Thank you again to Professor Azzalini for taking the time to expound this issue for me. It's been very instructive to look in detail at the definition of Gini mean difference and at the incorporation of weights. Noting suggestions for improving the speed of my function has also been very helpful. With my application, the weights refer to the "reliability" of a measurement, with a weight of 1 signifying high reliability and a weight close to zero indicating low reliability. The mean difference is used as a robust estimate of the standard deviation of the vector of measurements (the 0.5*sqrt(pi) multiplier is for this purpose). It seems to me that Professor Azzalini's result may be used for non-integer weights if the weights are scaled to sum to the number of measurements (ie. w <- w * length(x)/sum(w)). In this case, I think that gmd(x=c(1,2,4), w=c(1,2,1)) gives the same result at gmd(x=c(1,2,2,4), w=c(1,1,1,1)). Thank you again to all who have contributed to my understanding and R implementation of the mean difference. Regards, Andrew C. Ward CAPE Centre Department of Chemical Engineering The University of Queensland Brisbane Qld 4072 Australia andreww at cheque.uq.edu.au On Monday, April 28, 2003 6:55 PM, Adelchi Azzalini
[SMTP:azzalini at stat.unipd.it] wrote:
This is to complement my previous contribution on computation
of
Gini mean
difference - a discussion started by Andrew Ward. The index is
"defined" as
gini <- 0
for (i in 1:n)
{
for (j in 1:n) gini <- gini + freq[i]*freq[j]*abs(x
[i]-x[j])
}
gini<- gini/((sum(freq)-1)*sum(freq))
This is the so-called form "without repetition"; the variant
"with repetition"
does not have -1 in the final line.
Since computaation via the definition is totally inefficient,
alternative
approaches have been put forward, following Andrew's message.

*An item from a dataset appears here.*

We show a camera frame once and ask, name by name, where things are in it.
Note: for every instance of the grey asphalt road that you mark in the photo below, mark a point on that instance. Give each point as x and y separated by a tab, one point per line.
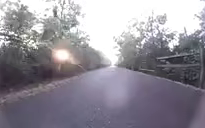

My first version of a computationally convenient implementation
was
essentially this:
gini.md0<- function(x)
{ # x=data vector
n <-length(x)
return(4*sum((1:length(x))*sort(x)/(n*(n-1)))
-2*mean(x)*(n+1)/(n-1))
}
Since Andrew (private message) has stressed the importance in
his problem
of allowing for replicated data, here is a more general
version,
obtained by
elaborating on the previous one with a bit of algebra:
gini.md <- function(x, freq=rep(1,length(x)))
{# x=data vector, freq=vector of frequencies
if(!is.vector(x)) stop("x must be a vector")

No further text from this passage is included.